Reproduce the full listing without a single change.

**********

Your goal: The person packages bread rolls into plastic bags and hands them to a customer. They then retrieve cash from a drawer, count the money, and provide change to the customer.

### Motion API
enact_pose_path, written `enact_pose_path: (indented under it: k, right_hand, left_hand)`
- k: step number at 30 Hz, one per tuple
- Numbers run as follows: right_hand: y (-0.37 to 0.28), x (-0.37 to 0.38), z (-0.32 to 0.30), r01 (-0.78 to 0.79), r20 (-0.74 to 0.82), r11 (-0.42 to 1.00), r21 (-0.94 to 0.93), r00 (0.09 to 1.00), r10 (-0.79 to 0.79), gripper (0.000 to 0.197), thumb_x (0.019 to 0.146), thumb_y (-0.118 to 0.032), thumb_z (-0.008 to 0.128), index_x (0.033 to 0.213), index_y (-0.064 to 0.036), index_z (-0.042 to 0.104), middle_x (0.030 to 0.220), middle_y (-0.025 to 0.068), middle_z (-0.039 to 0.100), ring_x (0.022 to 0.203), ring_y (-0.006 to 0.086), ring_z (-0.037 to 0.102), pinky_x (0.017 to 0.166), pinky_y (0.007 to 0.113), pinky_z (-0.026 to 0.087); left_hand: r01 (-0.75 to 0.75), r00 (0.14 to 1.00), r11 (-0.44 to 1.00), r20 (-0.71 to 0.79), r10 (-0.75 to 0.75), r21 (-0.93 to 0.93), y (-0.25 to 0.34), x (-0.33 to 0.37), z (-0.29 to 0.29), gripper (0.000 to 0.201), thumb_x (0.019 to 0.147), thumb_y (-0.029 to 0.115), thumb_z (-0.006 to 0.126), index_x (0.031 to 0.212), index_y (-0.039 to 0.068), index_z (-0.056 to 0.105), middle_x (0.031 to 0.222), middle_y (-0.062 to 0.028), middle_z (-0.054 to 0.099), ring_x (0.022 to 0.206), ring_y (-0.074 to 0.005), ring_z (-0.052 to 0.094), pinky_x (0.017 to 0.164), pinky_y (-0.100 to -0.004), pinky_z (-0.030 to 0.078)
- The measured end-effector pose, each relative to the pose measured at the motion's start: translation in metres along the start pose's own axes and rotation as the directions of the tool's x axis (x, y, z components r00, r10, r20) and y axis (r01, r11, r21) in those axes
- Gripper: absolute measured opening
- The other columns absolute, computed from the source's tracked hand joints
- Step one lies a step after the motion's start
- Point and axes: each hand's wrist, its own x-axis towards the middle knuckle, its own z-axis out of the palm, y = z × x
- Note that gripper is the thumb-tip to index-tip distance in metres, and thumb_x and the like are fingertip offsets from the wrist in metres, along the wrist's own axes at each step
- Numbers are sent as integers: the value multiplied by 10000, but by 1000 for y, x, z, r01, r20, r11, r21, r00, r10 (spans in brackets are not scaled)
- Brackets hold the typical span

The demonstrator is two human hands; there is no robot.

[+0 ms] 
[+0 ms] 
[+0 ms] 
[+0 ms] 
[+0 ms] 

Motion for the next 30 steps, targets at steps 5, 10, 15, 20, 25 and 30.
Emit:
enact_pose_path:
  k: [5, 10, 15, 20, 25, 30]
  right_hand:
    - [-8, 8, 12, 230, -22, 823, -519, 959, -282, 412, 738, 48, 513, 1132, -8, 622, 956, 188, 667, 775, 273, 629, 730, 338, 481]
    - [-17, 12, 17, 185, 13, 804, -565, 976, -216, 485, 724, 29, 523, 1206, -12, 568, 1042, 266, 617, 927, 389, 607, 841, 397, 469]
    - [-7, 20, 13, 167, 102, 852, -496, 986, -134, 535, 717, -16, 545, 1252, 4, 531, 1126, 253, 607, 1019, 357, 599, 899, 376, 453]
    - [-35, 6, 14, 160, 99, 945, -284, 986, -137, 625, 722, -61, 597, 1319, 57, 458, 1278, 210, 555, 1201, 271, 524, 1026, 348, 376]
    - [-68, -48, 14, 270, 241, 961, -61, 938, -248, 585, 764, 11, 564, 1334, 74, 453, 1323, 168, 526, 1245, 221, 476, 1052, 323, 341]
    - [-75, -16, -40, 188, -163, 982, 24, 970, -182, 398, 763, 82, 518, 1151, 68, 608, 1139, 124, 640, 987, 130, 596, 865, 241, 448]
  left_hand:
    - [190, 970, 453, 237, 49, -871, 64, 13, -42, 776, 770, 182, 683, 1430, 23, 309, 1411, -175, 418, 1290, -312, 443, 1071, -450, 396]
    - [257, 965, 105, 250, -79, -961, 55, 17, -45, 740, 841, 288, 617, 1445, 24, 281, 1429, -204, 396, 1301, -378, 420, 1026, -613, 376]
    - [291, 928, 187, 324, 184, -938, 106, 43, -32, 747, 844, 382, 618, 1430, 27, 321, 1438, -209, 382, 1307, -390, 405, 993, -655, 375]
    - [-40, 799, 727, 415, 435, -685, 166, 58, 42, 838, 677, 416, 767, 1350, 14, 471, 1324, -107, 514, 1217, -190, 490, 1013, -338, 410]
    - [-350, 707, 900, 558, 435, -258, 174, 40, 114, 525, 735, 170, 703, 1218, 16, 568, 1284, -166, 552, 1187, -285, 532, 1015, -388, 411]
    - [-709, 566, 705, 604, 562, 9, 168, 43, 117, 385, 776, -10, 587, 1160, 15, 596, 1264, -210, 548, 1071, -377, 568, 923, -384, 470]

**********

EXERCISE ANSWER:
Your goal: The person packages bread rolls into plastic bags and hands them to a customer. They then retrieve cash from a drawer, count the money, and provide change to the customer.

### Motion API
enact_pose_path, written `enact_pose_path: (indented under it: k, right_hand, left_hand)`
- k: step number at 30 Hz, one per tuple
- Numbers run as follows: right_hand: y (-0.37 to 0.28), x (-0.37 to 0.38), z (-0.32 to 0.30), r01 (-0.78 to 0.79), r20 (-0.74 to 0.82), r11 (-0.42 to 1.00), r21 (-0.94 to 0.93), r00 (0.09 to 1.00), r10 (-0.79 to 0.79), gripper (0.000 to 0.197), thumb_x (0.019 to 0.146), thumb_y (-0.118 to 0.032), thumb_z (-0.008 to 0.128), index_x (0.033 to 0.213), index_y (-0.064 to 0.036), index_z (-0.042 to 0.104), middle_x (0.030 to 0.220), middle_y (-0.025 to 0.068), middle_z (-0.039 to 0.100), ring_x (0.022 to 0.203), ring_y (-0.006 to 0.086), ring_z (-0.037 to 0.102), pinky_x (0.017 to 0.166), pinky_y (0.007 to 0.113), pinky_z (-0.026 to 0.087); left_hand: r01 (-0.75 to 0.75), r00 (0.14 to 1.00), r11 (-0.44 to 1.00), r20 (-0.71 to 0.79), r10 (-0.75 to 0.75), r21 (-0.93 to 0.93), y (-0.25 to 0.34), x (-0.33 to 0.37), z (-0.29 to 0.29), gripper (0.000 to 0.201), thumb_x (0.019 to 0.147), thumb_y (-0.029 to 0.115), thumb_z (-0.006 to 0.126), index_x (0.031 to 0.212), index_y (-0.039 to 0.068), index_z (-0.056 to 0.105), middle_x (0.031 to 0.222), middle_y (-0.062 to 0.028), middle_z (-0.054 to 0.099), ring_x (0.022 to 0.206), ring_y (-0.074 to 0.005), ring_z (-0.052 to 0.094), pinky_x (0.017 to 0.164), pinky_y (-0.100 to -0.004), pinky_z (-0.030 to 0.078)
- The measured end-effector pose, each relative to the pose measured at the motion's start: translation in metres along the start pose's own axes and rotation as the directions of the tool's x axis (x, y, z components r00, r10, r20) and y axis (r01, r11, r21) in those axes
- Gripper: absolute measured opening
- The other columns absolute, computed from the source's tracked hand joints
- Step one lies a step after the motion's start
- Point and axes: each hand's wrist, its own x-axis towards the middle knuckle, its own z-axis out of the palm, y = z × x
- Note that gripper is the thumb-tip to index-tip distance in metres, and thumb_x and the like are fingertip offsets from the wrist in metres, along the wrist's own axes at each step
- Numbers are sent as integers: the value multiplied by 10000, but by 1000 for y, x, z, r01, r20, r11, r21, r00, r10 (spans in brackets are not scaled)
- Brackets hold the typical span

The demonstrator is two human hands; there is no robot.

[+0 ms] 
[+0 ms] 
[+0 ms] 
[+0 ms] 
[+0 ms] 

Motion for the next 30 steps, targets at steps 5, 10, 15, 20, 25 and 30.
Emit:
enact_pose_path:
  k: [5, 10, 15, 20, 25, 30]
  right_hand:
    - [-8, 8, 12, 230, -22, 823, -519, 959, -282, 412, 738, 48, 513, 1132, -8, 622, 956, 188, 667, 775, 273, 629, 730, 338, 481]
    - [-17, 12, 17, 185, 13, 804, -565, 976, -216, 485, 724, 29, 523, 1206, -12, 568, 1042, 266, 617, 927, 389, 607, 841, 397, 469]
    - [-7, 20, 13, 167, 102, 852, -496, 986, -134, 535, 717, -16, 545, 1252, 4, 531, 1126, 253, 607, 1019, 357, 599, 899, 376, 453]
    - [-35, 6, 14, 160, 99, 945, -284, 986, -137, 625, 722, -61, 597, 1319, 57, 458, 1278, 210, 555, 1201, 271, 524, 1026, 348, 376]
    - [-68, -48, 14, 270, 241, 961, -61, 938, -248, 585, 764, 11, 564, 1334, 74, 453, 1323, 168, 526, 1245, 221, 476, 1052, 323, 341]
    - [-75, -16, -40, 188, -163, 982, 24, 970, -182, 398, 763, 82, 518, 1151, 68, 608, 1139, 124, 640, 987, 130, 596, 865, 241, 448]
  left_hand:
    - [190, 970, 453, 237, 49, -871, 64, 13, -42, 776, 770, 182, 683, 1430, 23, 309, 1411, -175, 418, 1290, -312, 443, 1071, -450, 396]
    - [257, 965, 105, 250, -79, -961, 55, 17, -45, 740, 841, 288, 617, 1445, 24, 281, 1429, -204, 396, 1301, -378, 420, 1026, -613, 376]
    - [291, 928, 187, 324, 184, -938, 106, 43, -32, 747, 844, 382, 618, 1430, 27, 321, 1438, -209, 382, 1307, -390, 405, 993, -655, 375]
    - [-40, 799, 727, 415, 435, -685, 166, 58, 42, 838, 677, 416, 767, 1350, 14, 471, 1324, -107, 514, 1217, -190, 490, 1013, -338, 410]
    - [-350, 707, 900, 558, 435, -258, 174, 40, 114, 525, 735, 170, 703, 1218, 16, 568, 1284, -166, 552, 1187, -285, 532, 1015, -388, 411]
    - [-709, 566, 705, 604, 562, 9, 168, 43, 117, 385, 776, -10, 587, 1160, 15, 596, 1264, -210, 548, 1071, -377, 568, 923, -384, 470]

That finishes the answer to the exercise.